I’m a pretty big Twitter nut. I follow the usual athletes, a few politicians and the occasional news/media outlets. However, it is my new Twitter “obsession” that is beginning to take a toll on my ability to parent effectively… The “I’m not a guy, but I am going to tell you what is gross about you so that you can teach your son to not do it when he grows up” propaganda.

Ive read a lot of articles recently that focusses on bad habits and why dad’s need to be better role models for their sons. First of all, I don’t judge my ability to parent based on someone opinion about how inappropriate men are… and second, it’s already too late!

This morning, while shaving over the sink, I ran across this blog that listed the top five things that all boys need to be taught to avoid. I get it, we men are gross, but what you don’t understand is we don’t care. I’m in no way advocating for living like someone on Hoarders or even saying that I don’t qualify for the Metrosexual Club of America… but as my grandfather once said, “Leave the guy alone, it’s all he’s got left!”

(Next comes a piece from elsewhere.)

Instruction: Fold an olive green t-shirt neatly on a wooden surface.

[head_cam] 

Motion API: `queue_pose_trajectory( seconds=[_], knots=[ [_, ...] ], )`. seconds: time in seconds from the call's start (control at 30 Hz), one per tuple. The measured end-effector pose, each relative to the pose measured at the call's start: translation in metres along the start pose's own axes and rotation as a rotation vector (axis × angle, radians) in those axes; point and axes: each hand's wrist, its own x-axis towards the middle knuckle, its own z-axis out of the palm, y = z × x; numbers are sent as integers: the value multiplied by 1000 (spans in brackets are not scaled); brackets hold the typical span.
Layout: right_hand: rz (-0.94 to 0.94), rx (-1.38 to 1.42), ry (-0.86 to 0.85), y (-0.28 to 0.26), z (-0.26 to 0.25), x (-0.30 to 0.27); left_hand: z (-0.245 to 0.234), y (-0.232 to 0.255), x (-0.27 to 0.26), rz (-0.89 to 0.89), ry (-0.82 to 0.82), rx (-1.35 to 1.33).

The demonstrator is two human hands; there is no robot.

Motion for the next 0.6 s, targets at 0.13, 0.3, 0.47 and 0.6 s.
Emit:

Here are the Top Five I am supposed to help my son avoid: (I copied this word for word and then added my commentary in ITALICS):

1. The pick-and-flick
“Speaking of nasty things being flung around at full speed and “disappearing” — ugh! Tissues: Please get a box!”

Tissues? Nope, they’re a waste of time and trees (wait are tissues made from trees)? Either way, There is absolutely no way in hell this can be avoided. Plus boogers are biodegradable, i heard that from Al Gore in his Global Warming Documentary and hey, he won a Nobel Peace Prize, so you know he’s got to be right.
2. Leaving beard shavings all over the sink
“We know you see those tiny trimmings all over the sides of the sink. It’s time to take some responsibility, man!”

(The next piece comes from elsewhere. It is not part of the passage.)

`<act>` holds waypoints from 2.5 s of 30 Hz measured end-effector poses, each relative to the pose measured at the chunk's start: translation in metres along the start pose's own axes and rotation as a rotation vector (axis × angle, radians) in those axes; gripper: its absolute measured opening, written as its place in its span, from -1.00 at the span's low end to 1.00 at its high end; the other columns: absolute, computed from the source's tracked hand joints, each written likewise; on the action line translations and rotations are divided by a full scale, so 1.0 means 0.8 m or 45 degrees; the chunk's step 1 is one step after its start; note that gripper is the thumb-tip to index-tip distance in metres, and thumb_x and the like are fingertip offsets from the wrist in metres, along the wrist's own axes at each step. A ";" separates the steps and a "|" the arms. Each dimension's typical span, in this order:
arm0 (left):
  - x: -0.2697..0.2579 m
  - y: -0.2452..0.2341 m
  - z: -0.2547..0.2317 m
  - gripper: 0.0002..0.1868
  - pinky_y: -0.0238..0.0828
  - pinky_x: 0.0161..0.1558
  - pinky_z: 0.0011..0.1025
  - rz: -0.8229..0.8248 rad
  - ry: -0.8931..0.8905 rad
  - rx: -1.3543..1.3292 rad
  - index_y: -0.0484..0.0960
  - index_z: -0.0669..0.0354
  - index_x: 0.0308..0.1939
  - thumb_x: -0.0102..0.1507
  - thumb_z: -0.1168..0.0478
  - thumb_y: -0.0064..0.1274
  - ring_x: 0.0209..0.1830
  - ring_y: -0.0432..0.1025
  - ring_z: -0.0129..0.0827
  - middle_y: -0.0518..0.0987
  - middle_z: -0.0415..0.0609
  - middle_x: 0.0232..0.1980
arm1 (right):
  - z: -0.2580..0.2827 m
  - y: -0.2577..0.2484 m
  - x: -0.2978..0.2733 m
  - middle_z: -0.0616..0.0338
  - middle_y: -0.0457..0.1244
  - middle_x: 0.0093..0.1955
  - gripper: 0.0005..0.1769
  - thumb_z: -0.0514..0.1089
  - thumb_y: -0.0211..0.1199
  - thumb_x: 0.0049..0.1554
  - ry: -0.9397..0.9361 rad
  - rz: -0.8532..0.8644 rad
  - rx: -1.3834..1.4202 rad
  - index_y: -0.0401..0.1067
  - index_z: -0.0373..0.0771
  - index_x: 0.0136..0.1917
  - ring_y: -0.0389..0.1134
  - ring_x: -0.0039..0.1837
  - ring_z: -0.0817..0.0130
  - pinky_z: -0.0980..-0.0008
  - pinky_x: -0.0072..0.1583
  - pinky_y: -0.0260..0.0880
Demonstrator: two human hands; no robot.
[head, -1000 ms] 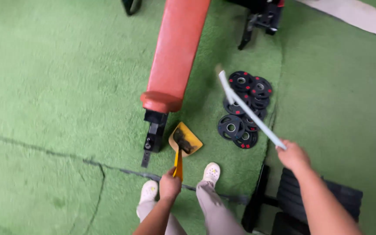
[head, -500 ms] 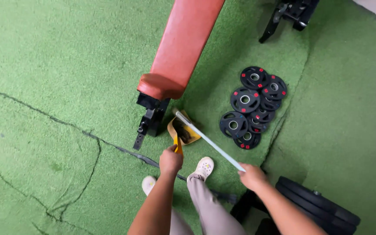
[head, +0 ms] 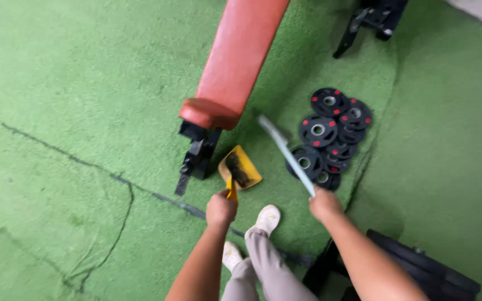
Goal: The recorder is cleaning a gym machine with a spray and cloth, then sweeping the floor with a broom and dustpan.
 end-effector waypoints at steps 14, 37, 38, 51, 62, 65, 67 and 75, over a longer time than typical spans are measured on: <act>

I think I may have missed the memo on this one while researching for this blog entry. (see above). In all reality, shaving is one of the most horrible and miserable parts of being a guy… Wait, What? You hate shaving too? Ohh, that’s right, you have to shave your legs. By the way… do I complain about the stubble you leave in the shower? Right, then leave me alone.

3. Stink Bombs
“Some men take pride in having really offensive, faint-inducing gas. Save this “fun” for your college buddies, not cuddle time on the couch. And if you always emit fumes that smell like toxic waste, lay off the milk or see a specialist, puh-lease! (P.S.: Dutch ovens are not funny.”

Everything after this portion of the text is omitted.